### Given entries:
============

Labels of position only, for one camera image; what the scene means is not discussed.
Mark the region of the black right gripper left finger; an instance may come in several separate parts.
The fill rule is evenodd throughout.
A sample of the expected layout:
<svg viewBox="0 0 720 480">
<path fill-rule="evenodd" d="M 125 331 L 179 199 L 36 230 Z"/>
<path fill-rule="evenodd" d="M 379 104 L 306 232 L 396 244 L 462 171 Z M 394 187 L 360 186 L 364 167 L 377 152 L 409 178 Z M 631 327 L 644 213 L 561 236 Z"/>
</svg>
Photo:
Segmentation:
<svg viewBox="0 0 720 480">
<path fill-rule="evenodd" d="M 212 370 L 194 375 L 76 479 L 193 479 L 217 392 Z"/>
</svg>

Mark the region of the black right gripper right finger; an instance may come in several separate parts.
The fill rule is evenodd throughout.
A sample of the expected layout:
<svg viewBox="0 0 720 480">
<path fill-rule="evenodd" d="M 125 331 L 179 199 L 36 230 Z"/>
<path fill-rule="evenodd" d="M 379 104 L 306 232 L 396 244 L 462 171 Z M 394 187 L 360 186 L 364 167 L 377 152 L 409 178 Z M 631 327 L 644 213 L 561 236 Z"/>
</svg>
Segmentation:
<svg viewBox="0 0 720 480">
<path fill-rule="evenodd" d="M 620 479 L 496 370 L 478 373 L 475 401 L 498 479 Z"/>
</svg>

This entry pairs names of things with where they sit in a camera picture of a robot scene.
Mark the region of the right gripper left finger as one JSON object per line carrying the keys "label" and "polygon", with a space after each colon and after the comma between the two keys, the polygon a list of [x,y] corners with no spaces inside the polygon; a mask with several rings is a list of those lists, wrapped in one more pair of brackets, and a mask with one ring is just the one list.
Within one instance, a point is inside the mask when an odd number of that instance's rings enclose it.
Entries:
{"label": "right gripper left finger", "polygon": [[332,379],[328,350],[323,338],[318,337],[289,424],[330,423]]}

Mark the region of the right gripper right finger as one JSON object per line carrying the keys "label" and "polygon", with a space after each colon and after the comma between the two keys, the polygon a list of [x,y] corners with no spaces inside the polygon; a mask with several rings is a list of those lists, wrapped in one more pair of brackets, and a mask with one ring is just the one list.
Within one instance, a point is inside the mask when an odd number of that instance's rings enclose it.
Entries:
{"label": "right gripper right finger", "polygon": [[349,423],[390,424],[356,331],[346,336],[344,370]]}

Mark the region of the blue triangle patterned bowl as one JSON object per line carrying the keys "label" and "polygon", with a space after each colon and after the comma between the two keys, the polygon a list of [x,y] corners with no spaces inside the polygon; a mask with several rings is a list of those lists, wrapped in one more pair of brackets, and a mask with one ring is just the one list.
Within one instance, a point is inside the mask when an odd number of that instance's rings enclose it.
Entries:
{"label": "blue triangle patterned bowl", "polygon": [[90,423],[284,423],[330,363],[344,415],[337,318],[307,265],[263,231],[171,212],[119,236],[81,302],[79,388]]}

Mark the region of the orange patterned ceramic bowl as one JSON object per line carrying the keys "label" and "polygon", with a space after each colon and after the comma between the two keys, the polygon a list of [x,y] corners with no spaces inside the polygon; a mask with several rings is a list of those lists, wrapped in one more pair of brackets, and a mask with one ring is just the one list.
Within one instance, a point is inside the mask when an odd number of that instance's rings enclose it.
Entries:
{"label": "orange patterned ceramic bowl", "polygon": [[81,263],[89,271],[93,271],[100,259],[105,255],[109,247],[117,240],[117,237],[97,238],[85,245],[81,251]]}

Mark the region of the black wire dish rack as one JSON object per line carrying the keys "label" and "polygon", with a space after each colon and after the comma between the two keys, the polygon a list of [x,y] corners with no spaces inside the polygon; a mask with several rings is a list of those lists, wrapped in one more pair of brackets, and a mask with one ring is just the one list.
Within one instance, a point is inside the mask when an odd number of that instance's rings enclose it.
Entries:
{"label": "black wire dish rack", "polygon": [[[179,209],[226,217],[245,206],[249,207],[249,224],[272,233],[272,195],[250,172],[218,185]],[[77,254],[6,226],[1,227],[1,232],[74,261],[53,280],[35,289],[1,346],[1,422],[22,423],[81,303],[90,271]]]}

============

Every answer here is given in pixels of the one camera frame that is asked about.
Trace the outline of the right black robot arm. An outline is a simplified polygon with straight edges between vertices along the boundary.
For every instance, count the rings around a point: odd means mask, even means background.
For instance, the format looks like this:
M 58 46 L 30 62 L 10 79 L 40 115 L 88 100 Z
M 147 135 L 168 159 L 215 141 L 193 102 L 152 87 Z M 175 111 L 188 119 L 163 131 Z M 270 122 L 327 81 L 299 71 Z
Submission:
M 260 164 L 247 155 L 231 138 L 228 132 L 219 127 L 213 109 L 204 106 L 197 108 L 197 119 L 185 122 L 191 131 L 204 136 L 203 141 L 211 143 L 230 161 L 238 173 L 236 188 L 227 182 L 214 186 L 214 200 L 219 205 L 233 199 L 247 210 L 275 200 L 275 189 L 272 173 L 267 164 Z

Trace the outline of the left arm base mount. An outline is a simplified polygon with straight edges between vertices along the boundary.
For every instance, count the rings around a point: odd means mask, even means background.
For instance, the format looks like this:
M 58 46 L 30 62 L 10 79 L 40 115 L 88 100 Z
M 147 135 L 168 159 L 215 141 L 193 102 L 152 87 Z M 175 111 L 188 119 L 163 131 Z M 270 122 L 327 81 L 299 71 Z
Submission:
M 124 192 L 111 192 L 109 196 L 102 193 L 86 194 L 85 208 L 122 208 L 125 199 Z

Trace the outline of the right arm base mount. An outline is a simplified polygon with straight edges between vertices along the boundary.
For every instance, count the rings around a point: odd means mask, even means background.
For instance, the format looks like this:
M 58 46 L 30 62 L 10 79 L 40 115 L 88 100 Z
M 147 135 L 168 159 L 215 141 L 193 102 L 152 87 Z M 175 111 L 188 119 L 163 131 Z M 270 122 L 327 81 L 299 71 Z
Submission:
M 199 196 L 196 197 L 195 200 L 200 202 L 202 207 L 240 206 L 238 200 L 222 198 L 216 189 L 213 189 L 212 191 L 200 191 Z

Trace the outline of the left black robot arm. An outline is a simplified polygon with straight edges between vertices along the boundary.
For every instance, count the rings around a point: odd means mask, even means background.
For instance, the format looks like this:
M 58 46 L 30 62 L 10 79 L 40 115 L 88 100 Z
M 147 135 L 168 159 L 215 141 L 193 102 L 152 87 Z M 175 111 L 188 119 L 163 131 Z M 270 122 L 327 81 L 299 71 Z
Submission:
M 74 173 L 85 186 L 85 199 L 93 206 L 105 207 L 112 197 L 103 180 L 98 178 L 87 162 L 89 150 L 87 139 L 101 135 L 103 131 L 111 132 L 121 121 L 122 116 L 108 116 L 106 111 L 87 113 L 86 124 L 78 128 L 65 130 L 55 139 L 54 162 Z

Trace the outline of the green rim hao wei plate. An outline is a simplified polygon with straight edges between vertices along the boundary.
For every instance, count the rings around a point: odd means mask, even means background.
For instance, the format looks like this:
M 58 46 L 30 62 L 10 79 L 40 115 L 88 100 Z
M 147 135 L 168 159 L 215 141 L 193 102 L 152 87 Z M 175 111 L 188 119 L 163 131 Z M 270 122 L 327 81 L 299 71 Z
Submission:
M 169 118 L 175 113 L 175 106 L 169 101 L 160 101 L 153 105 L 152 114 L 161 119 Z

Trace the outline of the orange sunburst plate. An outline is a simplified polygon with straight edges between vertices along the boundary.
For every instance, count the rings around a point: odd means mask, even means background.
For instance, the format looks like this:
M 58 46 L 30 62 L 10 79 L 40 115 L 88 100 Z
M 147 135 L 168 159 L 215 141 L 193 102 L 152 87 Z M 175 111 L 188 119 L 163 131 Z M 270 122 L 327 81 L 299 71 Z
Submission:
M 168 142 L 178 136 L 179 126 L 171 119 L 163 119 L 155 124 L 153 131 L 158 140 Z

============

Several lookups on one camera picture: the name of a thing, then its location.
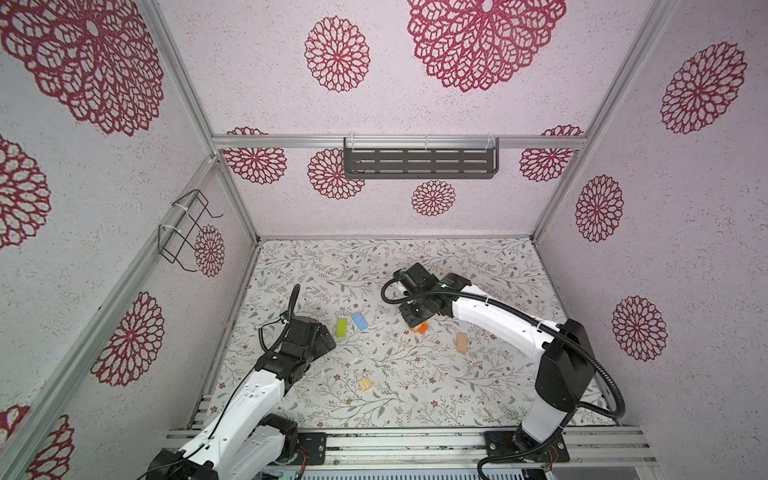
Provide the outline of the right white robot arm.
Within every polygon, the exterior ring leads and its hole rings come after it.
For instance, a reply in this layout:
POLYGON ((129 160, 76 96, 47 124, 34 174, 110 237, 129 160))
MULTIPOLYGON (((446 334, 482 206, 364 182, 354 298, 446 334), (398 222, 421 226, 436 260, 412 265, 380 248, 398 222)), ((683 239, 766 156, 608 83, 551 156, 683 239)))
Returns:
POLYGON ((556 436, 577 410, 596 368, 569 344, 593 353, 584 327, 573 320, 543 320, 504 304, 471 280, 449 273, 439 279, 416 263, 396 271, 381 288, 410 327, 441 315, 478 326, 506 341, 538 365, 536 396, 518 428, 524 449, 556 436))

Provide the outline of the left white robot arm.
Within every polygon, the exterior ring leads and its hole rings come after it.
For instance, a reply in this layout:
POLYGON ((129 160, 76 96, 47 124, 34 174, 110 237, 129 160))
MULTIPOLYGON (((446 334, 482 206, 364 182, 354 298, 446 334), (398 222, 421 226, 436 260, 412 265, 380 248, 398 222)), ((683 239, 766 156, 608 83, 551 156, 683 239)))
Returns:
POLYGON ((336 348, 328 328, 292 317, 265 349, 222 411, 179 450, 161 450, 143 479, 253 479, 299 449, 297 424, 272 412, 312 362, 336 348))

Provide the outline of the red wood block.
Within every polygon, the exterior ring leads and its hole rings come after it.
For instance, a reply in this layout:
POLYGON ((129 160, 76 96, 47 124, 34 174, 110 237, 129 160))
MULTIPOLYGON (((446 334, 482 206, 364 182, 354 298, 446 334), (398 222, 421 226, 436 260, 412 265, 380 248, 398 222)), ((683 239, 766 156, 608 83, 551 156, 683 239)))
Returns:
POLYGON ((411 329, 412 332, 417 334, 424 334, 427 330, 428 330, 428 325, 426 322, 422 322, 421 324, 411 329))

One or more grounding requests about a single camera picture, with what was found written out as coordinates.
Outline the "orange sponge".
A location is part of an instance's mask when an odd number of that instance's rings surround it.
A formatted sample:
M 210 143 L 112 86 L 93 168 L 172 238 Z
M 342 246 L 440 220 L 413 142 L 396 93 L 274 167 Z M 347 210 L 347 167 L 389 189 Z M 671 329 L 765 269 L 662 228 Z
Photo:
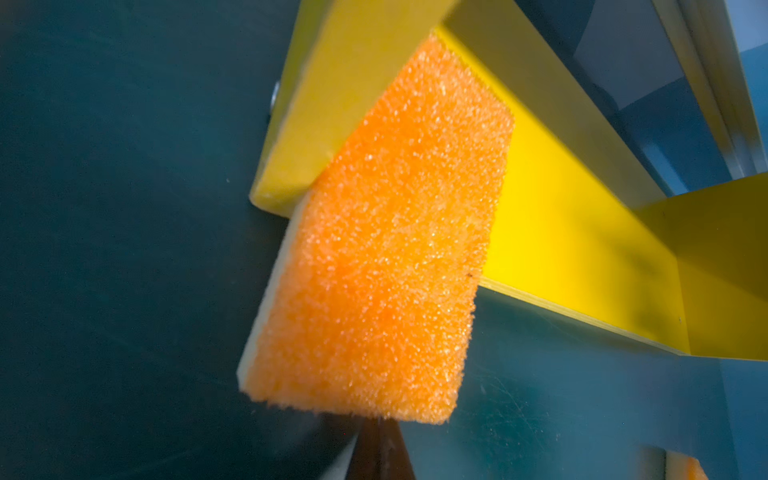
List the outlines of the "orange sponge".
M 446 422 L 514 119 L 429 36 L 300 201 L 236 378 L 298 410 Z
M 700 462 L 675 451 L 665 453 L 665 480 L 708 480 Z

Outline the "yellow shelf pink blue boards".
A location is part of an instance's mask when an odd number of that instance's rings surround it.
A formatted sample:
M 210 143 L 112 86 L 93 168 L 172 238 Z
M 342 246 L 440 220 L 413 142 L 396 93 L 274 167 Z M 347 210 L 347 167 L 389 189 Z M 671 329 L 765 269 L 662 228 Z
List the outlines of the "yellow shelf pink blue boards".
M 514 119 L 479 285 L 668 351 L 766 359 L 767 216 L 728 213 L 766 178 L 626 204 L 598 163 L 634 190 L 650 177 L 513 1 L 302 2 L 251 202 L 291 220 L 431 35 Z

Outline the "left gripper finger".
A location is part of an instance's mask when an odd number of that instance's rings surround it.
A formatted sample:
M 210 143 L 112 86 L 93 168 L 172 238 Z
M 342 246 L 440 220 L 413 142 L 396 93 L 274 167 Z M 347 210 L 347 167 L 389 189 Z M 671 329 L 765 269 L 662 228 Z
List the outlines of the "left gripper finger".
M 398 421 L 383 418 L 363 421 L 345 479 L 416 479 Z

============

### Your task:
Collect the lines of the records that include the string "simplified".

### Output for this exercise:
Trace the outline of the right black robot arm. An outline is a simplified polygon with straight edges between vertices along the boundary.
Trace the outline of the left arm base mount. An outline is a simplified polygon with straight edges between vertices along the boundary.
Trace the outline of the right arm base mount. An outline is a simplified polygon with straight edges between vertices along the boundary.
Trace the outline of the left black robot arm. An outline is a simplified polygon with straight edges between vertices along the boundary.
Trace the outline of the green rim hao wei plate. An outline is a simplified polygon with straight edges between vertices along the boundary.
Trace the outline of the orange sunburst plate. An outline is a simplified polygon with straight edges between vertices along the boundary.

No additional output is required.